Your reply should repeat, exactly, the line containing "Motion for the" and the rest of the material after it.

^^^^^^^^

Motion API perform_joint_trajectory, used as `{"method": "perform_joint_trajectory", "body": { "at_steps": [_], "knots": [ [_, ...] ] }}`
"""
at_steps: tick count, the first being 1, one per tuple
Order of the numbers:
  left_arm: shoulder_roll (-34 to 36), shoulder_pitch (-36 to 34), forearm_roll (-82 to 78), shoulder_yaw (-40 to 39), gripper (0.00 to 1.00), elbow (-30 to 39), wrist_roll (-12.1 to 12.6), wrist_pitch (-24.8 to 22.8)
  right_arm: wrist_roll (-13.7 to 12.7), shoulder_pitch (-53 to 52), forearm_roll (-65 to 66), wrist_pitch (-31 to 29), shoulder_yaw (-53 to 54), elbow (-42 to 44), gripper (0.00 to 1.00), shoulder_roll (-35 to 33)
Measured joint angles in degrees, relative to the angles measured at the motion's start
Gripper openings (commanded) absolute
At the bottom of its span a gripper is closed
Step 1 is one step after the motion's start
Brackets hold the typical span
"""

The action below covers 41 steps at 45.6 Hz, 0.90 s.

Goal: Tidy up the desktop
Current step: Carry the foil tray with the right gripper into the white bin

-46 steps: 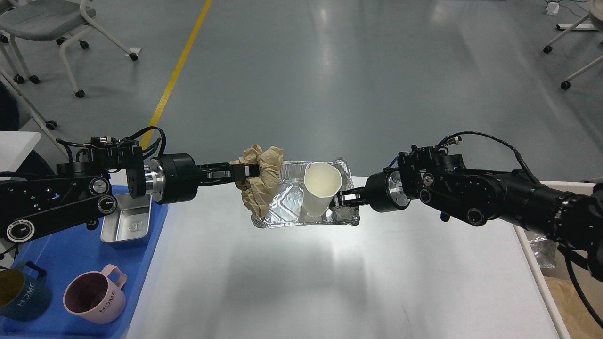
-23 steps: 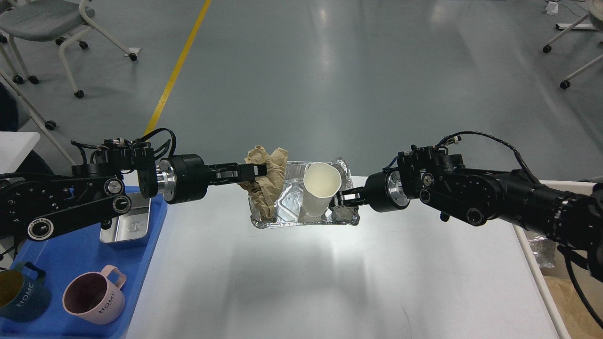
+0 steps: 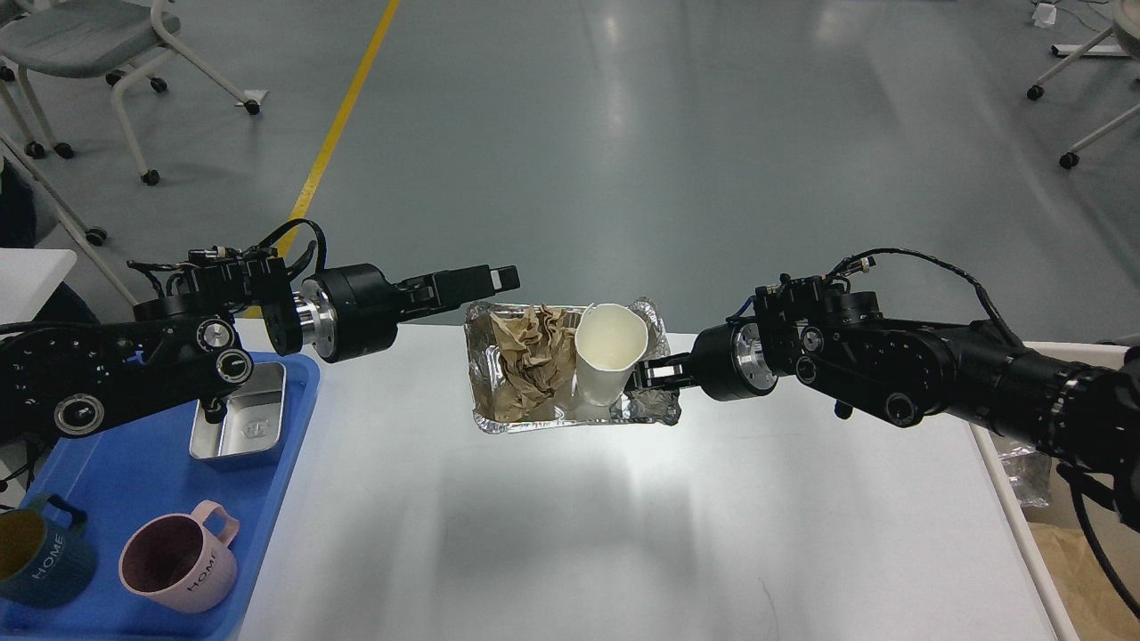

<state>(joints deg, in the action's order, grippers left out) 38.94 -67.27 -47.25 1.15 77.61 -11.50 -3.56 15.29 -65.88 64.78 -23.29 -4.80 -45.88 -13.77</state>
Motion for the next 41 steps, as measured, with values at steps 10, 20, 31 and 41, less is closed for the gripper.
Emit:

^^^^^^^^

* **SOLUTION BELOW**:
Motion for the next 41 steps, as measured, with values at steps 10, 20, 31 and 41, less is closed for the gripper.
Emit:

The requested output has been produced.